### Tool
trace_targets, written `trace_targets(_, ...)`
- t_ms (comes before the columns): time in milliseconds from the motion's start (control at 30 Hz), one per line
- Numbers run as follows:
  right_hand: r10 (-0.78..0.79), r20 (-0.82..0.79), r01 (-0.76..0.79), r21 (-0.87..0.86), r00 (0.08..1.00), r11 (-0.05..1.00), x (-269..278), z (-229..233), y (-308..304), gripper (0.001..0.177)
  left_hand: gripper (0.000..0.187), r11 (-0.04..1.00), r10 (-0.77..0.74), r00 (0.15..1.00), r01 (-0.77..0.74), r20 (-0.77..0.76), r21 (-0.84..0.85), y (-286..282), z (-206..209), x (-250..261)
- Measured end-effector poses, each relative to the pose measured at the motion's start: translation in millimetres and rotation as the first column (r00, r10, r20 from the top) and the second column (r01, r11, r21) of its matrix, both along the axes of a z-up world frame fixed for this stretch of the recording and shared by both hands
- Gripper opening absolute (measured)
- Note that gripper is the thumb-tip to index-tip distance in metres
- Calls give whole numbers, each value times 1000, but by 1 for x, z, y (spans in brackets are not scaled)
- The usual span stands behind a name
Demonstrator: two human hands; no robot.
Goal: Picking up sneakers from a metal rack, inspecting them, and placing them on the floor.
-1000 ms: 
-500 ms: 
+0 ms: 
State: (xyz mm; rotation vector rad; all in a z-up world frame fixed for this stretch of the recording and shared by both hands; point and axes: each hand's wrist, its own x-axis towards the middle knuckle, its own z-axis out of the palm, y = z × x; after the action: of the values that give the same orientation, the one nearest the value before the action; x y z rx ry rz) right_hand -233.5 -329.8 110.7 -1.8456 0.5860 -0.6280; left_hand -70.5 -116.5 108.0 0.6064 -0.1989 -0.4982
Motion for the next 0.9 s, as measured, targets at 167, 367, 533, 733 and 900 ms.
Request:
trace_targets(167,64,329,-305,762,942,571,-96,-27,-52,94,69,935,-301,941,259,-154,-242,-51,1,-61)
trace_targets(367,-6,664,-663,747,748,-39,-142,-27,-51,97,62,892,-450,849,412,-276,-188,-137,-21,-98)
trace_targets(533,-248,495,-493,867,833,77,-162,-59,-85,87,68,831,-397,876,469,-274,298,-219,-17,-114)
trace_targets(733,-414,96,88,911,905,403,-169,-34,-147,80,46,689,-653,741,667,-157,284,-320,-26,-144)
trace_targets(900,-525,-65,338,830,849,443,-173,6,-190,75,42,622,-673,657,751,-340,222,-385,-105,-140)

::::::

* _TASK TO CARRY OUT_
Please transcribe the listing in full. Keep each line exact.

* _ANSWER FOR THIS EXERCISE_
### Tool
trace_targets, written `trace_targets(_, ...)`
- t_ms (comes before the columns): time in milliseconds from the motion's start (control at 30 Hz), one per line
- Numbers run as follows:
  right_hand: r10 (-0.78..0.79), r20 (-0.82..0.79), r01 (-0.76..0.79), r21 (-0.87..0.86), r00 (0.08..1.00), r11 (-0.05..1.00), x (-269..278), z (-229..233), y (-308..304), gripper (0.001..0.177)
  left_hand: gripper (0.000..0.187), r11 (-0.04..1.00), r10 (-0.77..0.74), r00 (0.15..1.00), r01 (-0.77..0.74), r20 (-0.77..0.76), r21 (-0.84..0.85), y (-286..282), z (-206..209), x (-250..261)
- Measured end-effector poses, each relative to the pose measured at the motion's start: translation in millimetres and rotation as the first column (r00, r10, r20 from the top) and the second column (r01, r11, r21) of its matrix, both along the axes of a z-up world frame fixed for this stretch of the recording and shared by both hands
- Gripper opening absolute (measured)
- Note that gripper is the thumb-tip to index-tip distance in metres
- Calls give whole numbers, each value times 1000, but by 1 for x, z, y (spans in brackets are not scaled)
- The usual span stands behind a name
Demonstrator: two human hands; no robot.
Goal: Picking up sneakers from a metal rack, inspecting them, and placing them on the floor.
-1000 ms: 
-500 ms: 
+0 ms: 
State: (xyz mm; rotation vector rad; all in a z-up world frame fixed for this stretch of the recording and shared by both hands; point and axes: each hand's wrist, its own x-axis towards the middle knuckle, its own z-axis out of the palm, y = z × x; after the action: of the values that give the same orientation, the one nearest the value before the action; x y z rx ry rz) right_hand -233.5 -329.8 110.7 -1.8456 0.5860 -0.6280; left_hand -70.5 -116.5 108.0 0.6064 -0.1989 -0.4982
Motion for the next 0.9 s, as measured, targets at 167, 367, 533, 733 and 900 ms.
Request:
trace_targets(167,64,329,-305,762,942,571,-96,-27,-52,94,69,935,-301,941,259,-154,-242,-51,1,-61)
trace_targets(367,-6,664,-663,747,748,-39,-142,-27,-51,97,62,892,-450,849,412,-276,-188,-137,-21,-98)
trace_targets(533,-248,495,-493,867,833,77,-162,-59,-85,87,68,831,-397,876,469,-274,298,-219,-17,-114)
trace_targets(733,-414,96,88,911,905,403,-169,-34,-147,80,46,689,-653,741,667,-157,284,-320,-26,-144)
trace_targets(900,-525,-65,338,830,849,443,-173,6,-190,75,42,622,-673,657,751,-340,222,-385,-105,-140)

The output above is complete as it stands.